(RECORDS SHOWN)

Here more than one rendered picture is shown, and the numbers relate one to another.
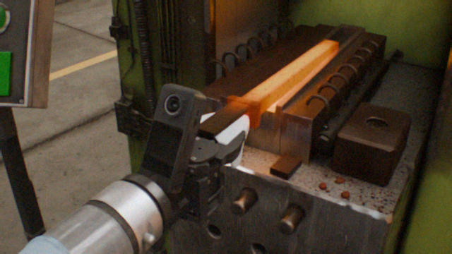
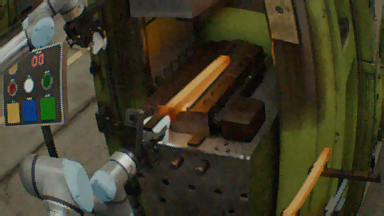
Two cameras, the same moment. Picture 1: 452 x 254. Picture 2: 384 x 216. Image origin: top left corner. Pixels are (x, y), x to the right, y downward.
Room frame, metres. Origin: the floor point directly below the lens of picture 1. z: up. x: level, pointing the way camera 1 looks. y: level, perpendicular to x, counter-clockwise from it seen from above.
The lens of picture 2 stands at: (-0.93, -0.11, 1.90)
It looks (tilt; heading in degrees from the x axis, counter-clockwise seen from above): 30 degrees down; 1
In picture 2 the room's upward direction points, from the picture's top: 8 degrees counter-clockwise
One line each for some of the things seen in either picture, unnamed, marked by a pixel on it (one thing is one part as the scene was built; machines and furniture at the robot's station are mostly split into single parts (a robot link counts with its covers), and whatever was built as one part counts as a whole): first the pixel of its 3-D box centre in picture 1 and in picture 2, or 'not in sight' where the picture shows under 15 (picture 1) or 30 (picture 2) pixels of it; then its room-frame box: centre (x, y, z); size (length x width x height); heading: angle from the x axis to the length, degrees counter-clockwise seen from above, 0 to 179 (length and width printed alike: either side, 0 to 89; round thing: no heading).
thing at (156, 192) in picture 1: (173, 185); (137, 153); (0.43, 0.06, 0.99); 0.12 x 0.08 x 0.09; 149
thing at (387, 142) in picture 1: (373, 142); (245, 119); (0.59, -0.22, 0.95); 0.12 x 0.08 x 0.06; 149
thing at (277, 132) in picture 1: (304, 74); (209, 79); (0.81, -0.15, 0.96); 0.42 x 0.20 x 0.09; 149
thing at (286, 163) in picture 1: (286, 166); (196, 140); (0.57, -0.09, 0.92); 0.04 x 0.03 x 0.01; 146
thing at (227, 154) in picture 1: (219, 149); (154, 135); (0.47, 0.01, 1.02); 0.09 x 0.05 x 0.02; 146
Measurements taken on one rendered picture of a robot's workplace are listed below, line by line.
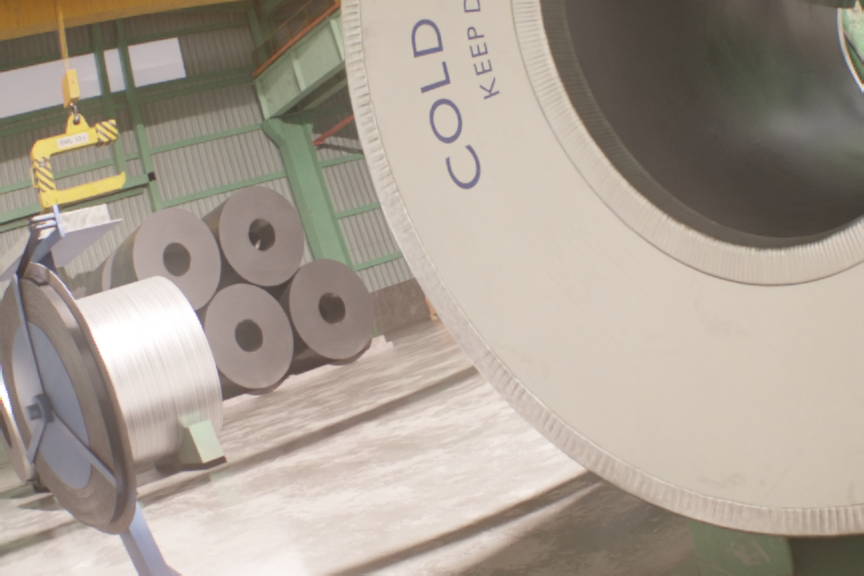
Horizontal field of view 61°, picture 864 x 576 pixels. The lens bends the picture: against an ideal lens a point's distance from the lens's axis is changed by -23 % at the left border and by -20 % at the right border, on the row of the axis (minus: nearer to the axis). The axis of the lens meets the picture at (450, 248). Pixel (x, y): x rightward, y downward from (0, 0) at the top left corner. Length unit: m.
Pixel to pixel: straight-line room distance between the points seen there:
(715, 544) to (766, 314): 0.50
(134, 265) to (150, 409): 7.11
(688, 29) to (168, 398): 4.60
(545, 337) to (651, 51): 0.40
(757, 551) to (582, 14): 0.79
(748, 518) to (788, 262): 0.31
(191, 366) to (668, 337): 4.73
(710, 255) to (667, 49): 0.40
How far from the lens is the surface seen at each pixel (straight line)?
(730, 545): 1.28
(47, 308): 1.79
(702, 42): 1.32
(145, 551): 1.98
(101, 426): 1.70
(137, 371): 5.36
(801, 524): 0.97
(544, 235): 1.02
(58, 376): 1.82
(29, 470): 7.67
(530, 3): 0.99
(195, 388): 5.55
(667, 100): 1.15
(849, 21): 2.59
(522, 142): 1.02
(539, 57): 0.99
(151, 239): 12.60
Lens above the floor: 0.61
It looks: 2 degrees up
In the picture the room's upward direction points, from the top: 20 degrees counter-clockwise
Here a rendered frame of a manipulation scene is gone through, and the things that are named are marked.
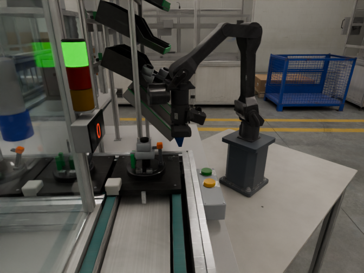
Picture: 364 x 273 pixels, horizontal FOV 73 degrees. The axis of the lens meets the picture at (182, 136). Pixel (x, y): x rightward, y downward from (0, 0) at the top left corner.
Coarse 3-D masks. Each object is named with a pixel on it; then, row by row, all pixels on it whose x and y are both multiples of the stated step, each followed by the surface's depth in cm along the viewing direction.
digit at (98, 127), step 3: (99, 117) 63; (96, 120) 60; (99, 120) 63; (96, 123) 60; (99, 123) 63; (96, 126) 60; (99, 126) 63; (96, 129) 60; (99, 129) 62; (96, 132) 60; (99, 132) 62; (96, 135) 60; (99, 135) 62; (96, 138) 60; (99, 138) 62
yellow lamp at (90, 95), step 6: (72, 90) 55; (78, 90) 55; (84, 90) 56; (90, 90) 57; (72, 96) 56; (78, 96) 56; (84, 96) 56; (90, 96) 57; (72, 102) 57; (78, 102) 56; (84, 102) 57; (90, 102) 58; (78, 108) 57; (84, 108) 57; (90, 108) 58
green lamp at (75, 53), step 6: (66, 42) 52; (72, 42) 52; (78, 42) 52; (84, 42) 54; (66, 48) 52; (72, 48) 52; (78, 48) 52; (84, 48) 53; (66, 54) 52; (72, 54) 52; (78, 54) 52; (84, 54) 54; (66, 60) 53; (72, 60) 52; (78, 60) 53; (84, 60) 54; (66, 66) 54; (72, 66) 53; (78, 66) 53
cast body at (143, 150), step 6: (144, 138) 84; (138, 144) 82; (144, 144) 82; (150, 144) 84; (138, 150) 83; (144, 150) 83; (150, 150) 83; (138, 156) 84; (144, 156) 84; (150, 156) 84
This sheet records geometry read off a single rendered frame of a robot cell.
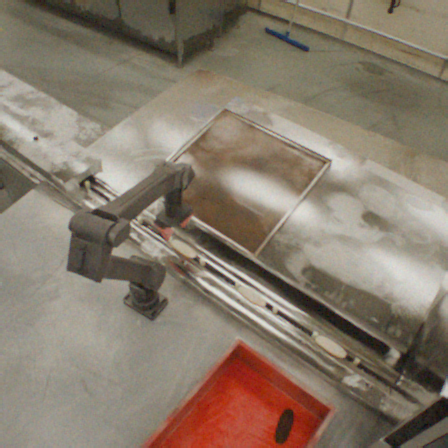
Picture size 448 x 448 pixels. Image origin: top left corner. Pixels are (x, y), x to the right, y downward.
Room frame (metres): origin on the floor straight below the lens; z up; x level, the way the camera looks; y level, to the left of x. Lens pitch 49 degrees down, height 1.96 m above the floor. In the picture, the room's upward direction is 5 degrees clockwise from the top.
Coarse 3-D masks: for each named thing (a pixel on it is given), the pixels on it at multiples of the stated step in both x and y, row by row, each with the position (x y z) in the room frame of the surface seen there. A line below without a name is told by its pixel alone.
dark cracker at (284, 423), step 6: (288, 408) 0.36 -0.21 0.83; (282, 414) 0.34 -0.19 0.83; (288, 414) 0.34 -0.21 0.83; (282, 420) 0.32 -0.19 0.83; (288, 420) 0.33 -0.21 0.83; (282, 426) 0.31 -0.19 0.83; (288, 426) 0.31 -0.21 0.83; (276, 432) 0.29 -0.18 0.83; (282, 432) 0.29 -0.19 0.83; (288, 432) 0.29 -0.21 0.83; (276, 438) 0.28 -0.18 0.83; (282, 438) 0.28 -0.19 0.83
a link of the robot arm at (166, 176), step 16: (160, 176) 0.79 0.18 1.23; (176, 176) 0.82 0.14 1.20; (128, 192) 0.67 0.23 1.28; (144, 192) 0.69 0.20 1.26; (160, 192) 0.75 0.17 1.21; (96, 208) 0.58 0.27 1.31; (112, 208) 0.59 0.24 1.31; (128, 208) 0.61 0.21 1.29; (144, 208) 0.67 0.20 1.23; (128, 224) 0.55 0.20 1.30; (112, 240) 0.50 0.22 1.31
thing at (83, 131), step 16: (0, 80) 1.89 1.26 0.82; (16, 80) 1.89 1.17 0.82; (16, 96) 1.74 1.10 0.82; (32, 96) 1.75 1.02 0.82; (48, 96) 1.76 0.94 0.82; (32, 112) 1.61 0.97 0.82; (48, 112) 1.62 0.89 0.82; (64, 112) 1.62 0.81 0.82; (64, 128) 1.50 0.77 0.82; (80, 128) 1.51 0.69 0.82; (96, 128) 1.51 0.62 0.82; (80, 144) 1.39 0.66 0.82; (0, 160) 1.33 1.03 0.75; (0, 176) 1.38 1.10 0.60; (16, 176) 1.27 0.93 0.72; (32, 176) 1.17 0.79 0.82; (0, 192) 1.44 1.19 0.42; (16, 192) 1.31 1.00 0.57; (0, 208) 1.51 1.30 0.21
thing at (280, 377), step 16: (224, 352) 0.47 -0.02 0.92; (240, 352) 0.49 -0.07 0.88; (256, 352) 0.47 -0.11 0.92; (224, 368) 0.44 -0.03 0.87; (256, 368) 0.46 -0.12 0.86; (272, 368) 0.43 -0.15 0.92; (208, 384) 0.39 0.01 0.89; (288, 384) 0.40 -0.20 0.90; (304, 384) 0.39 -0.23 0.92; (192, 400) 0.34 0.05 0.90; (304, 400) 0.37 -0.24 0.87; (320, 400) 0.35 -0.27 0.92; (176, 416) 0.29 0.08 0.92; (320, 416) 0.34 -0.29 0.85; (160, 432) 0.25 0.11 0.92; (320, 432) 0.27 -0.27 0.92
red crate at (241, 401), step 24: (216, 384) 0.41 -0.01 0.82; (240, 384) 0.42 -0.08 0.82; (264, 384) 0.42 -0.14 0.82; (216, 408) 0.35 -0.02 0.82; (240, 408) 0.35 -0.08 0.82; (264, 408) 0.36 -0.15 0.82; (192, 432) 0.28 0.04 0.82; (216, 432) 0.28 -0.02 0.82; (240, 432) 0.29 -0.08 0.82; (264, 432) 0.29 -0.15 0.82; (312, 432) 0.30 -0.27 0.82
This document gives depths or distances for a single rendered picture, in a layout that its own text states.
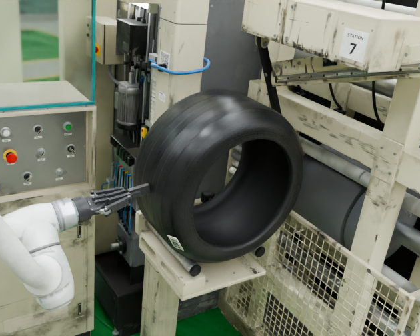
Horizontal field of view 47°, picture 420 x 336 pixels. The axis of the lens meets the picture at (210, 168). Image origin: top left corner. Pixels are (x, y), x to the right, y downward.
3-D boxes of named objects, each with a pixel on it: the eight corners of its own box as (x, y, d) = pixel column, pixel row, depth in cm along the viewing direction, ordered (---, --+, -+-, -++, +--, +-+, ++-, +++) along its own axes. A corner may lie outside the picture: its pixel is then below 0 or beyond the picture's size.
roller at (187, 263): (150, 215, 189) (158, 218, 192) (144, 225, 190) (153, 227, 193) (195, 264, 163) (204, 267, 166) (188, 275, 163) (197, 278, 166)
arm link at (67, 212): (47, 196, 139) (68, 190, 142) (53, 222, 144) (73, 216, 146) (57, 211, 132) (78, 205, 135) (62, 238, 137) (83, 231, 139)
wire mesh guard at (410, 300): (223, 301, 243) (242, 176, 214) (226, 300, 244) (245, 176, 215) (359, 451, 176) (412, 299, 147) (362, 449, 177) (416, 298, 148)
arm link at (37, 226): (47, 204, 143) (61, 246, 141) (-9, 221, 136) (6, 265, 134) (51, 195, 134) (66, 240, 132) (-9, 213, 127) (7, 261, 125)
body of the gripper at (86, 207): (77, 207, 136) (109, 197, 140) (68, 193, 142) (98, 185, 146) (81, 229, 139) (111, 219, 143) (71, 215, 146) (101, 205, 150)

(EXERCISE REQUIREMENTS)
Please count the lines above containing "that"; number only.

(EXERCISE OUTPUT)
2